**TASK**
Word for word, restate the listing that follows and leave out the images.

**DATA SEGMENT**
- Opening Delimiter -

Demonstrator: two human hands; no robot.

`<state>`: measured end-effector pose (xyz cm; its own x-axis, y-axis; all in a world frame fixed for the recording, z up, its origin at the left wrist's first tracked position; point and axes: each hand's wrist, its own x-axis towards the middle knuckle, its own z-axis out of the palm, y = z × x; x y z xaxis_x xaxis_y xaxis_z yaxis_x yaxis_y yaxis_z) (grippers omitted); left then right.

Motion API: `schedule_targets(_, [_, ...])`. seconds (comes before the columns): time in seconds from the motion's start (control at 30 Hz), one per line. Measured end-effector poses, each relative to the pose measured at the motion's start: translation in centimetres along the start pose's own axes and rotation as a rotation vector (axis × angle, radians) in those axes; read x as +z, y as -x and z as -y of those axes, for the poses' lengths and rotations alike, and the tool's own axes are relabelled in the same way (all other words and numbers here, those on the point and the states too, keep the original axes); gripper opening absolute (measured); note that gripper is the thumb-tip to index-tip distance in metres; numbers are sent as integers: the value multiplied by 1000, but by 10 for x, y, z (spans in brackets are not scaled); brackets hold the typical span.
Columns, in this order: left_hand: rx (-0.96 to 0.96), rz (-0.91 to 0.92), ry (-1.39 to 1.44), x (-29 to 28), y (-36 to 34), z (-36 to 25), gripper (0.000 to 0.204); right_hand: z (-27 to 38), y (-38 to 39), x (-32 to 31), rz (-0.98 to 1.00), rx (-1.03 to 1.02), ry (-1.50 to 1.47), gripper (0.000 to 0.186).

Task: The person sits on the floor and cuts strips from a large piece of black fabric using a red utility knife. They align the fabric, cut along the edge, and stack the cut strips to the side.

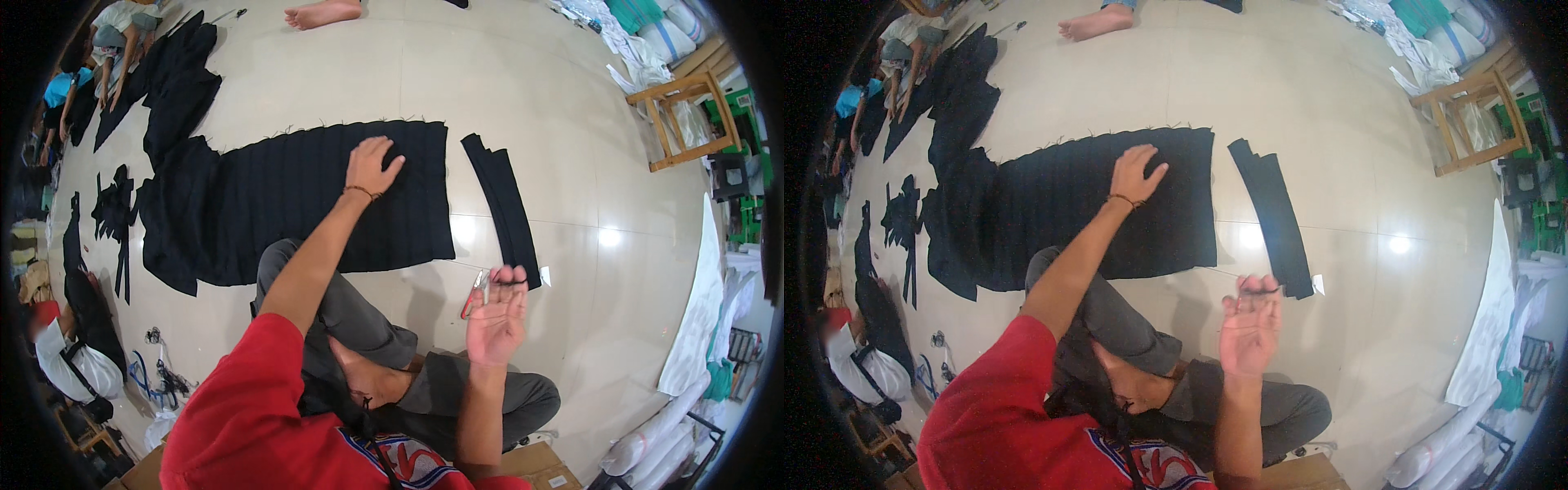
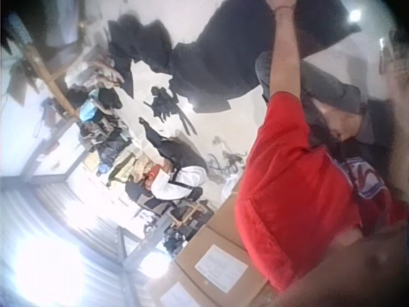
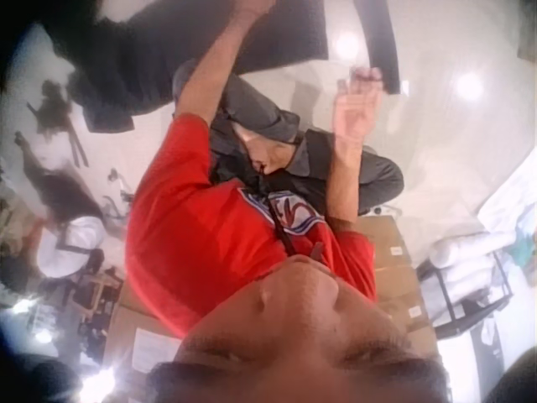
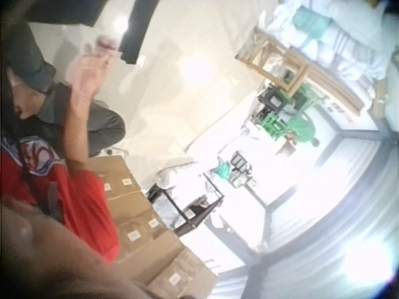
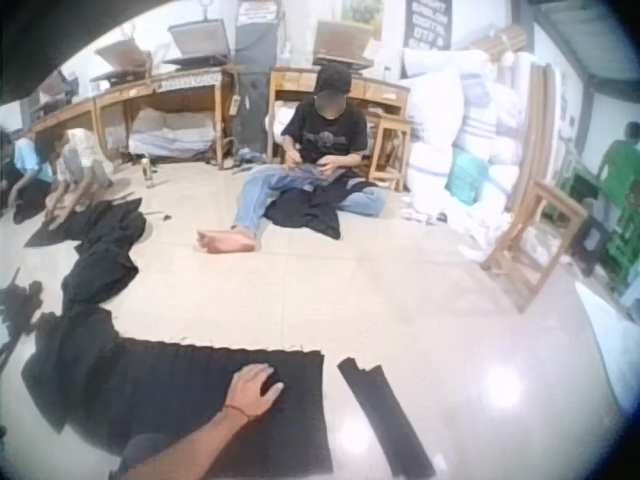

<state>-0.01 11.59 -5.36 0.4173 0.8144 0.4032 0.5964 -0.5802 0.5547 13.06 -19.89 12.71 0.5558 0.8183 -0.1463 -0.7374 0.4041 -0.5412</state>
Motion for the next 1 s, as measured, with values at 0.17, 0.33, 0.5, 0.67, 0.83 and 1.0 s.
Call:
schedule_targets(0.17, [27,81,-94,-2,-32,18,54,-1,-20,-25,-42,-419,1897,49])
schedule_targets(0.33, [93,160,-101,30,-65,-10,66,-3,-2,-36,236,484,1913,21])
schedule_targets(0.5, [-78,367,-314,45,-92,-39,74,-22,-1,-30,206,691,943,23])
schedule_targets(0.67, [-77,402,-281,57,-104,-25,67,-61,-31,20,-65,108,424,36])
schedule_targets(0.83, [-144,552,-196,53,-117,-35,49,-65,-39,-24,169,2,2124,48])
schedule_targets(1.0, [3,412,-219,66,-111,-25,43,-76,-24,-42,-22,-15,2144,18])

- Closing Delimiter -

**EXERCISE OUTPUT**
Demonstrator: two human hands; no robot.

`<state>`: measured end-effector pose (xyz cm; its own x-axis, y-axis; all in a world frame fixed for the recording, z up, its origin at the left wrist's first tracked position; point and axes: each hand's wrist, its own x-axis towards the middle knuckle, its own z-axis out of the palm, y = z × x; x y z xaxis_x xaxis_y xaxis_z yaxis_x yaxis_y yaxis_z) (grippers omitted); left then right.

Motion API: `schedule_targets(_, [_, ...])`. seconds (comes before the columns): time in seconds from the motion's start (control at 30 Hz), one per line. Measured end-effector poses, each relative to the pose measured at the motion's start: translation in centimetres along the start pose's own axes and rotation as a rotation vector (axis × angle, radians) in those axes; read x as +z, y as -x and z as -y of those axes, for the poses' lengths and rotations alike, and the tool's own axes are relabelled in the same way (all other words and numbers here, those on the point and the states too, keep the original axes); gripper opening absolute (measured); note that gripper is the thumb-tip to index-tip distance in metres; numbers are sent as integers: the value multiplied by 1000, but by 10 for x, y, z (spans in brackets are not scaled); brackets hold the typical span.
Columns, in this order: left_hand: rx (-0.96 to 0.96), rz (-0.91 to 0.92), ry (-1.39 to 1.44), x (-29 to 28), y (-36 to 34), z (-36 to 25), gripper (0.000 to 0.204); right_hand: z (-27 to 38), y (-38 to 39), x (-32 to 31), rz (-0.98 to 1.00), rx (-1.03 to 1.02), ry (-1.50 to 1.47), gripper (0.000 to 0.186).

Task: The person sits on the floor and cuts strips from a large piece of black fabric using a red utility knife. They align the fabric, cut along the edge, and stack the cut strips to the side.


<state>-0.01 11.59 -5.36 0.4173 0.8144 0.4032 0.5964 -0.5802 0.5547 13.06 -19.89 12.71 0.5558 0.8183 -0.1463 -0.7374 0.4041 -0.5412</state>
Motion for the next 1 s, as measured, with values at 0.17, 0.33, 0.5, 0.67, 0.83 and 1.0 s.
Call:
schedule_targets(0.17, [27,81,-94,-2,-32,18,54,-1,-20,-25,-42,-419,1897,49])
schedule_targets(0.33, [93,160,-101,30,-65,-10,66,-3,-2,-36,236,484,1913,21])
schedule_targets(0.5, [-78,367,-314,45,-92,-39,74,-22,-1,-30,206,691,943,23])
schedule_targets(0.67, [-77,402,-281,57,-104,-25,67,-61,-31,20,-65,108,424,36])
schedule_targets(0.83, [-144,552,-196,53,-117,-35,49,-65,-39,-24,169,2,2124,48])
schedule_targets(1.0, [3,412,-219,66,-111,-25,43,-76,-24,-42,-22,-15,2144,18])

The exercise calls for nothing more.